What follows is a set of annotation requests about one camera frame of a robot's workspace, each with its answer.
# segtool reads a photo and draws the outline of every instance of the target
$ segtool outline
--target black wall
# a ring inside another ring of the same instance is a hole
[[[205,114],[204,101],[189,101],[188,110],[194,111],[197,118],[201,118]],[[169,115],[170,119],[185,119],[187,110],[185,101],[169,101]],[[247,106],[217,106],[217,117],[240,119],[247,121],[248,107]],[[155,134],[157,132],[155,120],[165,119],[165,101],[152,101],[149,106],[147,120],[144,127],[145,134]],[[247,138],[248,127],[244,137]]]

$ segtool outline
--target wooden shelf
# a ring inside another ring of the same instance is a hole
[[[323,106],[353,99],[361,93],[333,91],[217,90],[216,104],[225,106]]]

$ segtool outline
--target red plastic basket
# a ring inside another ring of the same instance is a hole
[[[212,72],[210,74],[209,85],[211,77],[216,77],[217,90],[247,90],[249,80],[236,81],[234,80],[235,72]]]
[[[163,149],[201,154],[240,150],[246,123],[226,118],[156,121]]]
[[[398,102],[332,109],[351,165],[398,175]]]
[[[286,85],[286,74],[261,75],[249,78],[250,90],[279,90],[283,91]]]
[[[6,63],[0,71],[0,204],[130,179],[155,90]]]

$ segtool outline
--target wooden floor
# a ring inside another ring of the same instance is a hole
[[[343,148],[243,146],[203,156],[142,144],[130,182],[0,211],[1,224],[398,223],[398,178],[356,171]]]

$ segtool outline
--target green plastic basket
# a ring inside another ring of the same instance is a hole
........
**About this task**:
Reproduce the full set of records precisely.

**Answer to this task**:
What follows is a set of annotation requests about one camera frame of a robot's workspace, each with its answer.
# segtool reads a photo and draws the outline of every instance of the target
$ segtool outline
--target black wall
# a ring inside another ring of the same instance is a hole
[[[205,114],[204,101],[189,101],[188,110],[194,111],[197,118],[201,118]],[[169,115],[170,119],[185,119],[187,110],[185,101],[169,101]],[[247,106],[217,106],[217,117],[240,119],[247,121],[248,107]],[[155,134],[157,132],[155,120],[165,119],[165,101],[152,101],[149,106],[147,120],[144,127],[145,134]],[[247,138],[248,127],[244,137]]]

$ segtool outline
--target wooden shelf
# a ring inside another ring of the same instance is a hole
[[[323,106],[353,99],[361,93],[333,91],[217,90],[216,104],[225,106]]]

$ segtool outline
--target red plastic basket
# a ring inside another ring of the same instance is a hole
[[[212,72],[210,74],[209,85],[211,77],[216,77],[217,90],[247,90],[249,80],[236,81],[234,80],[235,72]]]
[[[163,149],[201,154],[240,150],[246,123],[226,118],[156,121]]]
[[[398,102],[332,109],[351,165],[398,175]]]
[[[286,85],[286,74],[261,75],[249,78],[250,90],[279,90],[283,91]]]
[[[6,63],[0,71],[0,204],[130,179],[155,90]]]

$ segtool outline
--target wooden floor
# a ring inside another ring of the same instance is a hole
[[[343,148],[243,146],[203,156],[142,144],[130,182],[0,211],[1,224],[398,223],[398,178],[356,171]]]

$ segtool outline
--target green plastic basket
# a ring inside another ring of the same instance is a hole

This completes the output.